-- INFORMATION GIVEN follows --

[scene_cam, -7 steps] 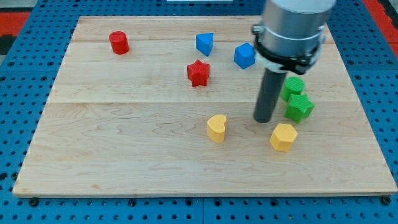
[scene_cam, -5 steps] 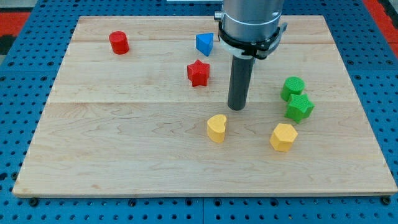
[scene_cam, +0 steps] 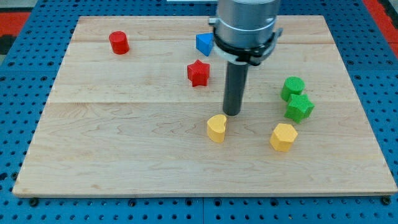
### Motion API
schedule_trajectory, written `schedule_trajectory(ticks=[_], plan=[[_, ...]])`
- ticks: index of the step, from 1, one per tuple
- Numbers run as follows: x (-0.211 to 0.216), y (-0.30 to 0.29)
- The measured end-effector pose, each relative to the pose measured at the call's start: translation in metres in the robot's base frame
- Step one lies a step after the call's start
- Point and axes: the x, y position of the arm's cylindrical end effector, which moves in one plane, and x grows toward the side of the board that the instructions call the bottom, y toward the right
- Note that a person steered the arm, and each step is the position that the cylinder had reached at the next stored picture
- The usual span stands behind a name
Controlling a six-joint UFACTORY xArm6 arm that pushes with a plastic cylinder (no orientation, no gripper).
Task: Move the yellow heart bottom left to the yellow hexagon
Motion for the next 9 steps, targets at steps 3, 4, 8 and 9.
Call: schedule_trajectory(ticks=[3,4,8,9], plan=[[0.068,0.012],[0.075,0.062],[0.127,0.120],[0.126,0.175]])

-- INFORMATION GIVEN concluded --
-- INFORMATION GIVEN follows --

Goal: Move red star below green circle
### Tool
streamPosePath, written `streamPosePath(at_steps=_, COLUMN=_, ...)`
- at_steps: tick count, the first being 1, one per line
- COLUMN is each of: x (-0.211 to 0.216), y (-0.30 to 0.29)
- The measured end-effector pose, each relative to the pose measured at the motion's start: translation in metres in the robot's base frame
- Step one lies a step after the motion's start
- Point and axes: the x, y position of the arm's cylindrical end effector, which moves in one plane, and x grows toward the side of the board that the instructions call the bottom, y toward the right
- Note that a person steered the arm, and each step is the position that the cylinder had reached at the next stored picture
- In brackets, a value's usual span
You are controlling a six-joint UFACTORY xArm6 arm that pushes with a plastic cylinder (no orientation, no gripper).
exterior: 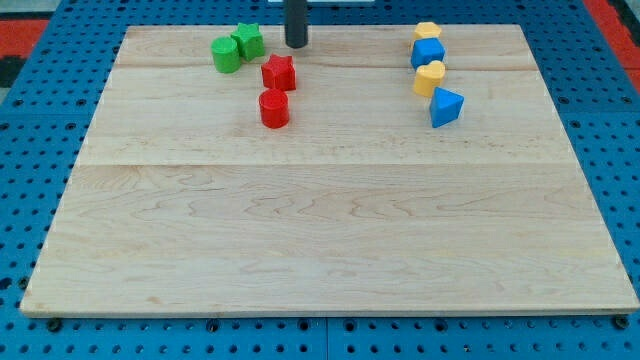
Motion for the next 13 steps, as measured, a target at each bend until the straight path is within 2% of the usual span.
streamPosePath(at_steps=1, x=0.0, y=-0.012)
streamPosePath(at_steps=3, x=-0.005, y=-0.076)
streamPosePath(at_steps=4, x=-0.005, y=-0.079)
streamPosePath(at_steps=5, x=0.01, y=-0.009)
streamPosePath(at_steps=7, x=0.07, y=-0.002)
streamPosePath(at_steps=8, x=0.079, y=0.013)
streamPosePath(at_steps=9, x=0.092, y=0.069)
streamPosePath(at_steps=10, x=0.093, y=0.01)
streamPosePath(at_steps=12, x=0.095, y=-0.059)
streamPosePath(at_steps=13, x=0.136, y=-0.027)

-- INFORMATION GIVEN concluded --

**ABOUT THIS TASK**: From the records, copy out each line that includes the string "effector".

**SOLUTION**:
- The measured end-effector pose, each relative to the pose measured at the call's start: translation in metres in the robot's base frame
- Point and axes: the x, y position of the arm's cylindrical end effector, which moves in one plane, and x grows toward the side of the board that the instructions call the bottom, y toward the right
- The measured end-effector pose, each relative to the pose measured at the motion's start: translation in metres in the robot's base frame
- Point and axes: the x, y position of the arm's cylindrical end effector, which moves in one plane, and x grows toward the side of the board that the instructions call the bottom, y toward the right

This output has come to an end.